Le pronostic vital de la victime, qui a subi douze coups de couteau, demeure critique. Une rupture amoureuse pourrait être à l'origine de cette agression tragique.
L'ex-petit ami d'une jeune Congolaise de 17 ans, poignardée à 12 reprises vendredi à Reims, a été formellement mis en examen ce dimanche, principalement pour tentative d'assassinat, a annoncé le procureur François Schneider.
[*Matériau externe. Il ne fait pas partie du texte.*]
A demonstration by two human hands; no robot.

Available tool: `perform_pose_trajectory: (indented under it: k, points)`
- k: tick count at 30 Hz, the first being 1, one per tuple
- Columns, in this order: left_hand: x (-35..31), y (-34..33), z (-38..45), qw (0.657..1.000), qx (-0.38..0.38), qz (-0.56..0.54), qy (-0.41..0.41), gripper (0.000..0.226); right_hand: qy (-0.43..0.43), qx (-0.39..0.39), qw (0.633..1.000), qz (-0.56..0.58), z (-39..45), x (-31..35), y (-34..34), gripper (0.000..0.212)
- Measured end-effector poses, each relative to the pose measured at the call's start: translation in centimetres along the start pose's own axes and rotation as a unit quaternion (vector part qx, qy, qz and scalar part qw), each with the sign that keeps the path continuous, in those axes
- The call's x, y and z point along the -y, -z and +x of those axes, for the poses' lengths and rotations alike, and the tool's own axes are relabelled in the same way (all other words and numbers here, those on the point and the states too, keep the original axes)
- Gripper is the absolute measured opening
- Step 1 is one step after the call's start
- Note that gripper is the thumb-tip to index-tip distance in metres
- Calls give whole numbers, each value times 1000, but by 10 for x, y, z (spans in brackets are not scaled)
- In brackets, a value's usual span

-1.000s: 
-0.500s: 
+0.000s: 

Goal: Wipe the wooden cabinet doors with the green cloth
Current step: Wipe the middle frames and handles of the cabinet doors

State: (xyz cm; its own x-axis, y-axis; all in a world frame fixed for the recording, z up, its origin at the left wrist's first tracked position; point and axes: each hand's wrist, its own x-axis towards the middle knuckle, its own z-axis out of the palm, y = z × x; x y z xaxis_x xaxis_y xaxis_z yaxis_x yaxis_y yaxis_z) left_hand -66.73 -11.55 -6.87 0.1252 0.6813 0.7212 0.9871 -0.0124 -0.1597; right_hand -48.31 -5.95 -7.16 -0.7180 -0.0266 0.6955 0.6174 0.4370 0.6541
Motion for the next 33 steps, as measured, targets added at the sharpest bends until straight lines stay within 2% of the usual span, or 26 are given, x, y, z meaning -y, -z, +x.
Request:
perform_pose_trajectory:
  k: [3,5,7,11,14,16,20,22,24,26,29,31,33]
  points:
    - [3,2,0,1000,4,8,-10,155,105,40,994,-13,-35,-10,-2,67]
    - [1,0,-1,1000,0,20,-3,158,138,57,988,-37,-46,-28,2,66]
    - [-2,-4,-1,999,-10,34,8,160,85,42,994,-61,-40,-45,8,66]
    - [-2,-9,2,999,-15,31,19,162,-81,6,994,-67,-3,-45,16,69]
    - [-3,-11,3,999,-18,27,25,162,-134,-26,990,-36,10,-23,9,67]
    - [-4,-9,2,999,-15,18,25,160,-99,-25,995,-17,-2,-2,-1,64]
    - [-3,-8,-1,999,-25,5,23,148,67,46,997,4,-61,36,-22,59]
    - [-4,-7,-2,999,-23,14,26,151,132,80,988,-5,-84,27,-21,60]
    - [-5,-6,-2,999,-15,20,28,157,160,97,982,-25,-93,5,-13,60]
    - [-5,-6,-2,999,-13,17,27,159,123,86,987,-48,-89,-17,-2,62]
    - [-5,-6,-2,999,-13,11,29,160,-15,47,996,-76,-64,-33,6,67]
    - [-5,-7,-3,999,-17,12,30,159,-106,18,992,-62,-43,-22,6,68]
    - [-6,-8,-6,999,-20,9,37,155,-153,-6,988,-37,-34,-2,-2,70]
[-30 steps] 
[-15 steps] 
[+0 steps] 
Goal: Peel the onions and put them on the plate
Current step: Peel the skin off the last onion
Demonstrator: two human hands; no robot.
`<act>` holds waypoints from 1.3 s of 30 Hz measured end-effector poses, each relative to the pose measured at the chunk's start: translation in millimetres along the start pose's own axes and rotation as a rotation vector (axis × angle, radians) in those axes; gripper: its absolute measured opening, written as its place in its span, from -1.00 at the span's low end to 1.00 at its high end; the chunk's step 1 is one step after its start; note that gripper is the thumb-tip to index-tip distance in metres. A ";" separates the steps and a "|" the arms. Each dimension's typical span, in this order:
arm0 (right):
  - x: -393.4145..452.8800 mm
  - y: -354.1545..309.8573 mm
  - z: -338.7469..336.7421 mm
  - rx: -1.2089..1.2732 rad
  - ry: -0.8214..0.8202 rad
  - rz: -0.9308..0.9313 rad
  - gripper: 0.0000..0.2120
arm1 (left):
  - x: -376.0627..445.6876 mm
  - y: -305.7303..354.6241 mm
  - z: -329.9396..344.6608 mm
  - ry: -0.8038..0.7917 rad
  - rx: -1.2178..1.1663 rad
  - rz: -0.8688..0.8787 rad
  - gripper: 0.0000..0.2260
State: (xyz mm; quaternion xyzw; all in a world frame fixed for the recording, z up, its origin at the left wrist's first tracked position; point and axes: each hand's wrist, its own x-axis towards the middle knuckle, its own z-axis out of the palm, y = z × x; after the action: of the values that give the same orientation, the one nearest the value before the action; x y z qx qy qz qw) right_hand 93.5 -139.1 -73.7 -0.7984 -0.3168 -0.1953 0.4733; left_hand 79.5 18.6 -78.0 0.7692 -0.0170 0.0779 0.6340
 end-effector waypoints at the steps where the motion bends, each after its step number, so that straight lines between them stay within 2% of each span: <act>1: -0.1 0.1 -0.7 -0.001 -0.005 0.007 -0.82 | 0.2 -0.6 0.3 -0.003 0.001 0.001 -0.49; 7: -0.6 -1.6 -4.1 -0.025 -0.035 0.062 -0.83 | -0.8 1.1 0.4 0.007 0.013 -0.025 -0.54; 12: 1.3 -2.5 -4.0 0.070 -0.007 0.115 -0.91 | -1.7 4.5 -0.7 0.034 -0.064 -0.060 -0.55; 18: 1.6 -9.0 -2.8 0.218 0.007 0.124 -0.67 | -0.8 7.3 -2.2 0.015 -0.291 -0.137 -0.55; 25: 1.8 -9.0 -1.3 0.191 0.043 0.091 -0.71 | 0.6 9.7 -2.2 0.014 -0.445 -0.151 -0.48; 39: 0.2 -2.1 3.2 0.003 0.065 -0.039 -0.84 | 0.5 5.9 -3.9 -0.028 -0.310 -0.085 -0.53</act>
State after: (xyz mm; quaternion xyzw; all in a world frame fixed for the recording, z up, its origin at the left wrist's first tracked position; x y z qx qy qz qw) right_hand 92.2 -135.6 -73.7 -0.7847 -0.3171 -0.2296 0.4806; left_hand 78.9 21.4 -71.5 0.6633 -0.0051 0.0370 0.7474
Le parquet a demandé la détention provisoire de cet individu de 28 ans, originaire d'Angola. Selon les éléments communiqués, cette affaire présente également des antécédents de violences conjugales, ayant été signalées par la victime elle-même dans une plainte déposée en avril dernier.
Le procureur a précisé que le suspect, qui a choisi de garder le silence lors de sa garde à vue, se retrouve également mis en cause pour menaces de mort envers son ex-conjointe.
L'agression a eu lieu aux alentours de 20H40 vendredi soir, et selon des sources médicales, le pronostic de la victime reste préoccupant. Le magistrat a indiqué que « le mobile semblait être la séparation » du couple.
Cette situation alarmante s'inscrit dans un contexte plus large où les violences faites aux femmes en France continuent d'augmenter. D'après les données officielles de 2023, le nombre de féminicides conjugaux a enregistré une hausse de 11%, avec 107 femmes tuées par leurs partenaires ou ex-partenaire. Une question qui interpelle, alors que la mobilisation contre les violences conjugales s'intensifie dans le pays.